- _Work to be completed_
Among the entries below, only the lines starting at the one with "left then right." and ending at the one with "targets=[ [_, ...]", both included, are to be printed exactly.

Stored items:
----
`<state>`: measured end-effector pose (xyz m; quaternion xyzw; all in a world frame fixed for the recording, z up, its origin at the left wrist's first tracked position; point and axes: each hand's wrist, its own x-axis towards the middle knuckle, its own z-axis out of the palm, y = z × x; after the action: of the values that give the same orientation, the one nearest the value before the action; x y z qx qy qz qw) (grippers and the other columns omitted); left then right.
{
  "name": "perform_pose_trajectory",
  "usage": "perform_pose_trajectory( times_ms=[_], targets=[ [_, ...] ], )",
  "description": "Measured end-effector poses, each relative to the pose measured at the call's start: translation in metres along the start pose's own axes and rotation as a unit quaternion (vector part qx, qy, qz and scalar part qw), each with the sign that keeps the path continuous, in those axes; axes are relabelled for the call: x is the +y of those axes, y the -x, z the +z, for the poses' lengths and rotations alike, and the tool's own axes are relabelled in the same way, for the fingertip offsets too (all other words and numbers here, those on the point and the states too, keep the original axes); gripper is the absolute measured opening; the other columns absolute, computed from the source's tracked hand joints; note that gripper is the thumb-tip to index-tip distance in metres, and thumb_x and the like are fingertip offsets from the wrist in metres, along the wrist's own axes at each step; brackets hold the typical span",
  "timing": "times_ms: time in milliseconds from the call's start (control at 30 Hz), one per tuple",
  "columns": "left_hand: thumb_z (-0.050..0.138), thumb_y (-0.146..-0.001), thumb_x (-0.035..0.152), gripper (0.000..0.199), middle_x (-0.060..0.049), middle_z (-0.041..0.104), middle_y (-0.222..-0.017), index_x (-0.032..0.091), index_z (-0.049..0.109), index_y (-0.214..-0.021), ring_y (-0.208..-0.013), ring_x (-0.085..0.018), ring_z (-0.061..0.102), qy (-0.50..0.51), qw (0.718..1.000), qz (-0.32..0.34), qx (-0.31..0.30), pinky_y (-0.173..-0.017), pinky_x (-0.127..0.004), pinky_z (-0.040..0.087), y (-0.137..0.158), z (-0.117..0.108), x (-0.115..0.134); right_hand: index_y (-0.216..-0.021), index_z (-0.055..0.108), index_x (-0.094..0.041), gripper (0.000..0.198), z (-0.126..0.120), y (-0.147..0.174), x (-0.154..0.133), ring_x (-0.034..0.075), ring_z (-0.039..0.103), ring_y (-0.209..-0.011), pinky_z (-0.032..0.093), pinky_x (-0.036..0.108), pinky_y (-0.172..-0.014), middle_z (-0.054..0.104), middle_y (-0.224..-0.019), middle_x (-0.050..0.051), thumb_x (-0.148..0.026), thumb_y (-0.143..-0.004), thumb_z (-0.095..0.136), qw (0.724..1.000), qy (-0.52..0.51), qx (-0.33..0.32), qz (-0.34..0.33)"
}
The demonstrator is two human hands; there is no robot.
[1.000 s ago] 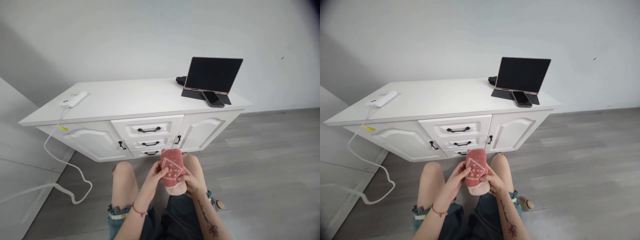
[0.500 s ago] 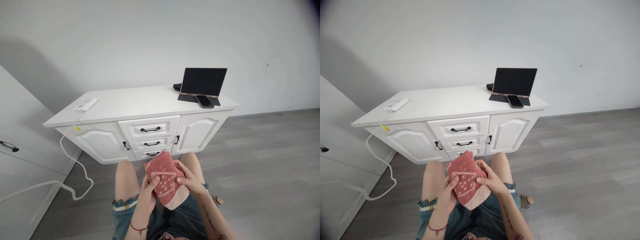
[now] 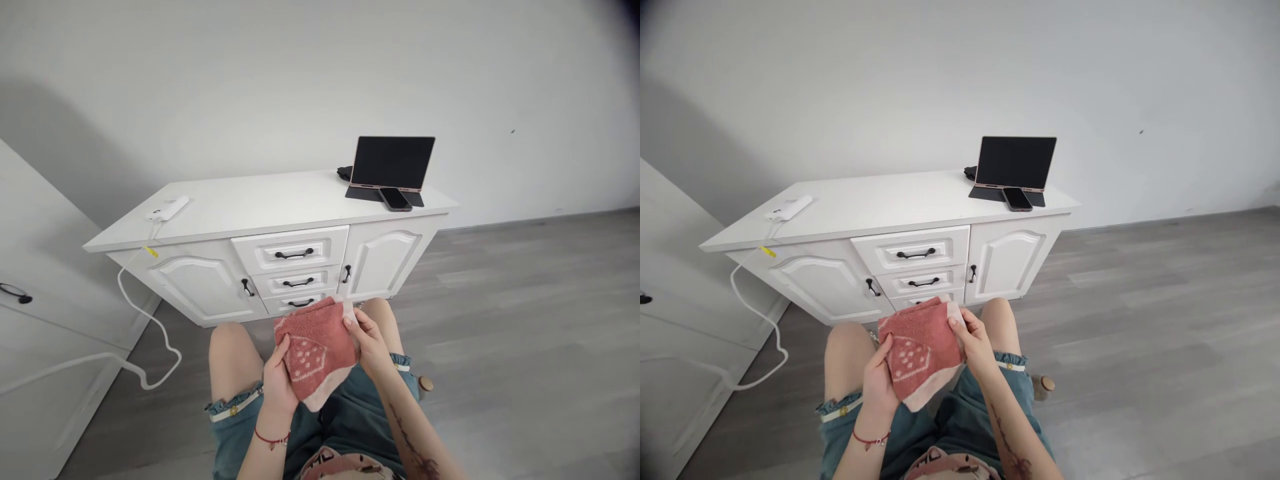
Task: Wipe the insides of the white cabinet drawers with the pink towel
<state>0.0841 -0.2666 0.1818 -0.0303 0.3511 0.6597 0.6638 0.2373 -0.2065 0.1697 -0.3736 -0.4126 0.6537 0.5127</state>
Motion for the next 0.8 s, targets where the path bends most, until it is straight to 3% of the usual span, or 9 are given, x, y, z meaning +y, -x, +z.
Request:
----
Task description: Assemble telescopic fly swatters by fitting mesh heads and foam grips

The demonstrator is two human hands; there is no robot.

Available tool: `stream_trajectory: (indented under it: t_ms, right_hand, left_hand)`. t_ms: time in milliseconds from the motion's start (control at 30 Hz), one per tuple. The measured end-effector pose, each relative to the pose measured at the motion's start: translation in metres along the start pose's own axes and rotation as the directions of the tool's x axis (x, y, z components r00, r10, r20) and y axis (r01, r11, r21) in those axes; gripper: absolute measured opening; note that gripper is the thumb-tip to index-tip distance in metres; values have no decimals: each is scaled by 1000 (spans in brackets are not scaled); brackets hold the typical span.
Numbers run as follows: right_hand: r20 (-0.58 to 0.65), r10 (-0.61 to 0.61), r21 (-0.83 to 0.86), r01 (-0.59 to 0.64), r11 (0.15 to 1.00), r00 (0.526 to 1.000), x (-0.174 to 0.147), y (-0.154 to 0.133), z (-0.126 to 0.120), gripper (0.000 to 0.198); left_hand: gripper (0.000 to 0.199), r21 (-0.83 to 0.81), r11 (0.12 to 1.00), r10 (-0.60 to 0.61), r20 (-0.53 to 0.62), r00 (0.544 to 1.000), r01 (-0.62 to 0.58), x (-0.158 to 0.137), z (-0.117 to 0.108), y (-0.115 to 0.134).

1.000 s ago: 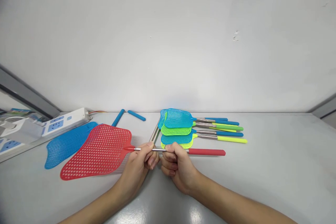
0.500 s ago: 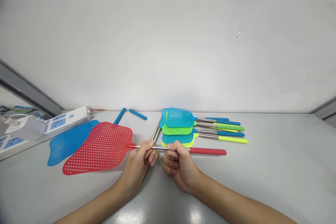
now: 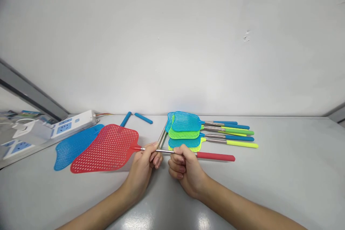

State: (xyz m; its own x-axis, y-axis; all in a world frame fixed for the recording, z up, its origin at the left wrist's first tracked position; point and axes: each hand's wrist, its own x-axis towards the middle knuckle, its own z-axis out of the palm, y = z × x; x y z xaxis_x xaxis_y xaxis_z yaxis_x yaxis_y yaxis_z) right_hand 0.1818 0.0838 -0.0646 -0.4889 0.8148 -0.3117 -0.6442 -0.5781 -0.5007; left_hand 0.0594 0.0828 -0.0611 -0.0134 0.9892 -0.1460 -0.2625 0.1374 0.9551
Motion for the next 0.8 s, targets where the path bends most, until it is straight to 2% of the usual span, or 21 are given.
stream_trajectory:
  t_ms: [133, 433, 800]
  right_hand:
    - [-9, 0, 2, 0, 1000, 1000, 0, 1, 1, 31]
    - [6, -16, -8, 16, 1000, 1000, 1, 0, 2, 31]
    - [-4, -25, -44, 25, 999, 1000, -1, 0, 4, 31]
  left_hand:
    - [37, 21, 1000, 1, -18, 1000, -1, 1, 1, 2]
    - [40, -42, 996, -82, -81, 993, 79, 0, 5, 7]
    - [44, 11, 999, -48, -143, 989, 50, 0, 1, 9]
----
- _Response for this exercise_
`<state>`: measured end-effector pose (xyz m; quaternion xyzw; all in a world frame fixed for the recording, z up, its origin at the left wrist's first tracked position; point and axes: each hand's wrist, its own x-axis towards the middle knuckle, its own z-axis out of the palm, y = z × x; after the action: of the values that give the same orientation, the one nearest the value before the action; x y z qx qy qz qw) (grippers and the other columns omitted); left then right.
{
  "name": "perform_pose_trajectory",
  "usage": "perform_pose_trajectory( times_ms=[_], targets=[ [_, ...] ], )",

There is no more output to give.